### Your assignment
Output the data below exactly as it is, dropping the pictures from your copy.

(Exercise data begins)

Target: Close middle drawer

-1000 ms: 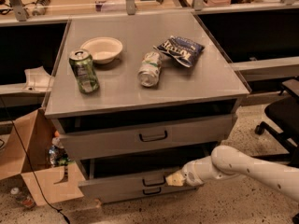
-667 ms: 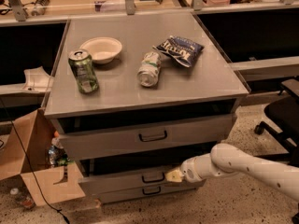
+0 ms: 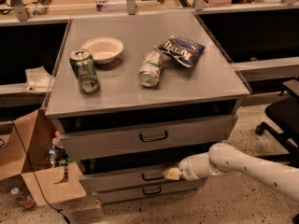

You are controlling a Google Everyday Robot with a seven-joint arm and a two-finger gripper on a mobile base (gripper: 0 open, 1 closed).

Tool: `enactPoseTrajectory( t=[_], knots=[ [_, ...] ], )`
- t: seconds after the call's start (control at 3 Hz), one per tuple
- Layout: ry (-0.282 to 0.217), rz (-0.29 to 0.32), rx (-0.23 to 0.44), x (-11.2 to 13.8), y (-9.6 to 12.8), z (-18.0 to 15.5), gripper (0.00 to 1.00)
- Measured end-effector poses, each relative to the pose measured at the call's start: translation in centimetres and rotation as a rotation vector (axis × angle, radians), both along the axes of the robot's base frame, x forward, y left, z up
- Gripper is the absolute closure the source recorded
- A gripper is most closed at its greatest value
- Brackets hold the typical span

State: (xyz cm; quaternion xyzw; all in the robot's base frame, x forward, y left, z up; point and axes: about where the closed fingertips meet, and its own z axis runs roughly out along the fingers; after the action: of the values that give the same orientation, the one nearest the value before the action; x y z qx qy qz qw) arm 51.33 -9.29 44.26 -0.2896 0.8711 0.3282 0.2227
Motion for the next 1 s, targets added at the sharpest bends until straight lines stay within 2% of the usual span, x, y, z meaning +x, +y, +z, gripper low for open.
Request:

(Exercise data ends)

### Output for this task
Target: Close middle drawer

-1000 ms: 
-667 ms: 
+0 ms: 

You are controlling a Google Everyday Robot with a seven-joint arm and a two-finger gripper on a mobile base (gripper: 0 open, 1 closed).

Tool: `enactPoseTrajectory( t=[_], knots=[ [_, ...] ], )`
- t: seconds after the call's start (control at 3 Hz), one per tuple
- Layout: ry (-0.282 to 0.217), rz (-0.29 to 0.32), rx (-0.23 to 0.44), x (-11.2 to 13.8), y (-9.6 to 12.8), z (-18.0 to 15.5), gripper (0.00 to 1.00)
- Measured end-effector poses, each relative to the pose measured at the call's start: translation in centimetres and rotation as a rotation vector (axis × angle, radians), both along the axes of the robot's base frame, x forward, y left, z up
- Gripper is the absolute closure the source recorded
- A gripper is most closed at its greatest value
- Brackets hold the typical span

State: (xyz cm; quaternion xyzw; all in the robot's base frame, x forward, y left, z up; point and axes: about where the closed fingertips meet, and its own z axis runs roughly out along the fingers; after the action: of the values that give the same orientation, the one nearest the value before the action; x y z qx qy qz qw) arm 51.33 -9.29 44.26 -0.2896 0.8711 0.3282 0.2227
Motion for the next 1 s, targets added at the sharpest bends until straight lines stay within 2% of the usual span, x, y, z meaning +x, +y, +z, gripper low for open.
Request:

This concludes the response.